The bottom line is that monopoly capitalism stunts your growth – personal and economic. But “you can’t fight City Hall.” Besides, “it’s a free country” and you can always “strike it rich.” “All you need is a dollar and a dream,” if you believe the state lottery commercials.
(It is an interesting phenom that no one ever asks why the State has replaced organized crime in running the numbers rackets. New York City’s Napoleonic Mayor Mike Bloomberg — he’s a complex guy — is puritanical about smoking and drinking Coca Cola but has no objections to promoting gambling addiction. Perhaps because the city gets a cut.)
All of the Get Rich Quick and Instant Weight Loss infomercials on television are symptoms of a larger problem, gnawing just beneath the surface of the Happy Consciousness. Not to worry, the pharmaceutical companies offer a nightly array of solutions for every nagging problem. You can get your own bottle of happiness by telling your doctor to write you a prescription. If you have insurance.
But why do we need Prozac in the morning, Viagra in the evening and Ambien at night? Why is One-Dimensional Thinking so pervasive — and yet so painful?
IF TERRORISM DIDN’T EXIST WE’D HAVE TO INVENT IT
Making a case for conformity, and a name for himself, a young senator named Joseph McCarthy said, sometime around 1950, that our government was completely infiltrated by communists who should be black-listed or detained in camps. “Tail Gunner Joe” (who never actually served in the military) said that the “Red Menace” was everywhere. Anyone he regarded as a bad patriot — he kept a list — was an enemy of the people. Although McCarthy fell out of favor after accusing some Army generals of being secret communists (he drank a bit) his red-baiting approach has proved enduring and remains popular. Making this sort of tomfoolery work, according to Marcuse, requires an “Absolute Enemy” — a very special commodity that makes people really anxious — and compliant.

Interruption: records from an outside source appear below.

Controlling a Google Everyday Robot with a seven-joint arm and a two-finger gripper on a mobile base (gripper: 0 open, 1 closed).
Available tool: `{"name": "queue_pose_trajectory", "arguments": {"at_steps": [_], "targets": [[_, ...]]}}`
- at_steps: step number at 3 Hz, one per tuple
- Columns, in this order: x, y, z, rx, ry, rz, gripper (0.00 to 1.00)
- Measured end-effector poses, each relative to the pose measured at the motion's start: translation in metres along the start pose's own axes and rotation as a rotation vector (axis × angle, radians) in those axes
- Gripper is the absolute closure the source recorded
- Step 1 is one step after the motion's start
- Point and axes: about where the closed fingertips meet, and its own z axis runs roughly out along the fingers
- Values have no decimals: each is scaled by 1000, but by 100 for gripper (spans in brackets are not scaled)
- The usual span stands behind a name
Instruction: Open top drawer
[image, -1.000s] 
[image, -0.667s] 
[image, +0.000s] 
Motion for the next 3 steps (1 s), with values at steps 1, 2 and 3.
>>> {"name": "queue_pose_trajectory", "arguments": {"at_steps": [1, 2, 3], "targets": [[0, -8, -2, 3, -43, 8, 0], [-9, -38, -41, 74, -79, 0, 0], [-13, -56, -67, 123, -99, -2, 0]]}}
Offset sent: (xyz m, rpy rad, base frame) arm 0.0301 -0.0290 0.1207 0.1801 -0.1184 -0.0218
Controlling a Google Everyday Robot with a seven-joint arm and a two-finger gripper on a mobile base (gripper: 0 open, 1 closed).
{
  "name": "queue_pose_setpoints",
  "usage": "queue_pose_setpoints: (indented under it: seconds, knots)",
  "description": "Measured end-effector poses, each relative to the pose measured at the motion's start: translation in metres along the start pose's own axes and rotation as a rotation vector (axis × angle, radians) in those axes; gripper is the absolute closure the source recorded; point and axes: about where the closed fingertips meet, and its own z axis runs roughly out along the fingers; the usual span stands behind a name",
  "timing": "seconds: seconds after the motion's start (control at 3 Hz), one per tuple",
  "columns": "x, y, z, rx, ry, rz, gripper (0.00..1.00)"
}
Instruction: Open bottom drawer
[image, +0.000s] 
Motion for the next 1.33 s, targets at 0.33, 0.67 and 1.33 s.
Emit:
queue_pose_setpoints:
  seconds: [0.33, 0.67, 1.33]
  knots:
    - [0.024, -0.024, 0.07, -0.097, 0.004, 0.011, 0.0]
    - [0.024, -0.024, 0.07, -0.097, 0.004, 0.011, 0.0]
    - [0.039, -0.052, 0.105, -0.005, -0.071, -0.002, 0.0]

It is the job of law enforcement and the “intelligence community” to manufacture the Absolute Enemy that binds us all together, justifies military spending, and stops us from feeling silly about running shoeless through airports. We had some frightening enemies during the Cold War — Bela Lugosi (or his chiropractor) had nothing on Leonid Brezhnev. But after the Vietnam War caused a student movement to question damn near everything (kids today!) things got tougher for the advocates of conformity here in the States. However, all was not lost. Right after the U.S. war on Vietnam ended the Soviet Army invaded Afghanistan to prop up the secular Afghan government — under attack from insurgents. The CIA funded, armed and trained some leaders of the Afghan resistance so that the Soviet Union could experience their own Vietnam while capitalism’s “Power Elite” regrouped and prepared to ply the U.S. public with more and more amazing goods and gadgets.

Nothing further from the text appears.